Most of Crowley’s lines land with the same crackling wit and vicious energy as they must have half a century ago – “One could murder you with very little effort!” – and though his story’s structure owes much to Edward Albee’s Who’s Afraid of Virginia Woolf?, the narrative is tight enough and specific in its atmosphere to stand as its own unique creation. (Although it makes sense that Mantello also directed Woolf on Broadway.)

The trouble is that while Crowley’s work rebukes some of the presumed expectations of his time, the original story and characters are so firmly rooted in a particular era that this new production cannot quite escape its period-piece construction. Mantello is revisiting history but not necessarily reviving it.

Another challenge, albeit on a lesser scale and one more familiar to other stage-to-screen adaptations, is that The Boys in the Band is a chamber play, locked in one location. Early on, Mantello tries to up the cinematic stakes by introducing his characters zipping around the city pre-party, adding a handful of dream-like flashback sequences, and then later exploring every possible corner of Michael’s surprisingly spacious Manhattan apartment (that terrace!). Yet without radically altering Crowley’s play, the action remains muted, the camera only having so many angles to cover.

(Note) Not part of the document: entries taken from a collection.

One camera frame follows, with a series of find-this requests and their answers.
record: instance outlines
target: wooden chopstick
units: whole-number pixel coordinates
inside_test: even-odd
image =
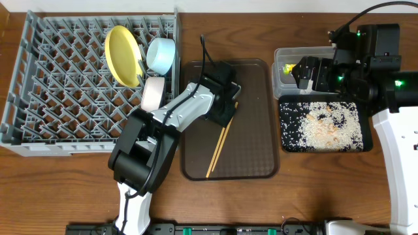
[[[222,142],[222,137],[223,137],[223,133],[224,132],[225,132],[225,128],[222,127],[221,135],[219,136],[219,140],[217,141],[216,149],[215,149],[214,155],[212,156],[212,160],[210,161],[210,166],[209,166],[209,169],[208,169],[208,173],[206,173],[206,177],[209,177],[210,169],[212,169],[212,166],[214,165],[214,161],[215,161],[215,158],[216,158],[216,153],[217,153],[217,151],[219,149],[219,145]]]
[[[217,160],[219,159],[219,155],[221,154],[223,143],[225,142],[225,139],[227,138],[229,127],[231,126],[233,119],[234,117],[232,117],[231,120],[229,121],[227,128],[222,128],[221,134],[219,136],[219,140],[217,141],[217,144],[216,144],[214,155],[212,156],[212,160],[210,161],[208,173],[206,173],[206,177],[209,177],[210,173],[215,170]]]

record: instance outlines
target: dish rack
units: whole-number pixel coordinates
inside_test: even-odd
[[[128,88],[111,75],[106,34],[122,25],[136,38],[142,59],[156,37],[173,39],[176,56],[165,75],[165,102],[178,95],[178,13],[160,16],[39,18],[27,13],[5,111],[0,146],[22,156],[68,156],[111,152],[127,117],[139,108],[142,88],[157,76],[140,61],[140,87]],[[153,144],[138,141],[145,148]]]

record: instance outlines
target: wooden table
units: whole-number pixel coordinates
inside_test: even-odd
[[[271,65],[275,49],[326,46],[327,31],[352,17],[181,14],[182,64],[201,60],[199,35],[203,33],[214,59],[260,58]],[[0,110],[24,18],[23,13],[10,14],[0,39]],[[402,68],[417,69],[418,15],[369,14],[357,23],[399,23]],[[178,223],[280,224],[290,216],[304,221],[341,216],[387,224],[389,188],[375,131],[373,141],[368,153],[288,154],[280,150],[280,171],[269,180],[192,182],[182,176],[177,153],[166,180],[153,195],[150,214]],[[119,213],[119,191],[107,168],[109,154],[20,157],[1,148],[0,155],[2,234],[63,234],[69,223],[104,223]]]

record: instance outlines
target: yellow object
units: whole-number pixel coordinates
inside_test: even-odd
[[[296,66],[296,65],[295,64],[285,64],[285,66],[283,68],[283,73],[284,74],[291,73],[294,66]]]
[[[138,60],[141,58],[138,43],[132,33],[124,26],[115,26],[104,42],[106,62],[113,77],[122,85],[139,85],[137,75],[142,76]]]

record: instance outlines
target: green led light
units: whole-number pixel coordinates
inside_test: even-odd
[[[402,86],[404,84],[404,82],[403,81],[400,81],[400,80],[396,80],[396,81],[394,81],[394,85],[395,86]]]

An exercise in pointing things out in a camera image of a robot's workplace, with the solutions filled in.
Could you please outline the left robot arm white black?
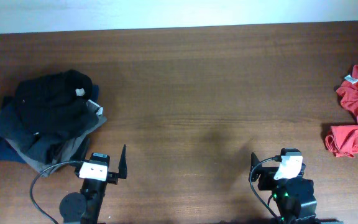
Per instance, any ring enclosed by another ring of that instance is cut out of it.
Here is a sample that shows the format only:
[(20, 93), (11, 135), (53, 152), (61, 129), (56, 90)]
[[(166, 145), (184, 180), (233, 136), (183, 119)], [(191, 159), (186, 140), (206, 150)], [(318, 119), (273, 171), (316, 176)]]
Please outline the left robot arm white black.
[(123, 146), (117, 172), (109, 170), (110, 156), (94, 152), (75, 166), (75, 175), (83, 179), (79, 192), (66, 195), (59, 211), (64, 223), (97, 223), (106, 188), (127, 178), (126, 146)]

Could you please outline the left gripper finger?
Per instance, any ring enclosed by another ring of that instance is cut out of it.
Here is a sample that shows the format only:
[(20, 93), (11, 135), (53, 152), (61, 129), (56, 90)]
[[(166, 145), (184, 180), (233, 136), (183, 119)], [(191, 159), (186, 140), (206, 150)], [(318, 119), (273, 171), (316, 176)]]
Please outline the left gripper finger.
[(127, 179), (126, 145), (123, 145), (121, 158), (118, 165), (118, 178)]
[(72, 155), (73, 161), (83, 161), (85, 160), (86, 153), (88, 152), (90, 146), (90, 139), (84, 138), (84, 140), (79, 145), (77, 151)]

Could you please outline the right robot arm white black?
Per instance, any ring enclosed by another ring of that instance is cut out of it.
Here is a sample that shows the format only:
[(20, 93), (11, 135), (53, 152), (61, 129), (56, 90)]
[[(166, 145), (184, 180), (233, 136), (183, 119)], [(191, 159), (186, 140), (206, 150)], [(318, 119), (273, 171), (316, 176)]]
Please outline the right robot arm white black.
[(305, 179), (301, 151), (283, 148), (279, 155), (250, 157), (250, 189), (272, 215), (273, 223), (319, 223), (314, 182)]

Despite all these challenges, the performances that Mantello wrings make the 2020 effort worth everyone’s trouble. Parsons and Hutchison deliver powerful and searing depictions of men simply not comfortable in their own skins, while Rannells and de Jesus chew whatever scenery they’re provided like it was their last supper. And Quinto, playing a drug-addicted misanthrope who proves himself to be the only man at the party who truly knows himself, has an absolute blast as Harold. The actor, best known for his role as the emotionless Spock in the rebooted Star Trek movies, carries himself with a half-giddy, half-slimy energy that is infectious.

“Are you having a good time?” Michael asks contemptuously of Harold late in the evening.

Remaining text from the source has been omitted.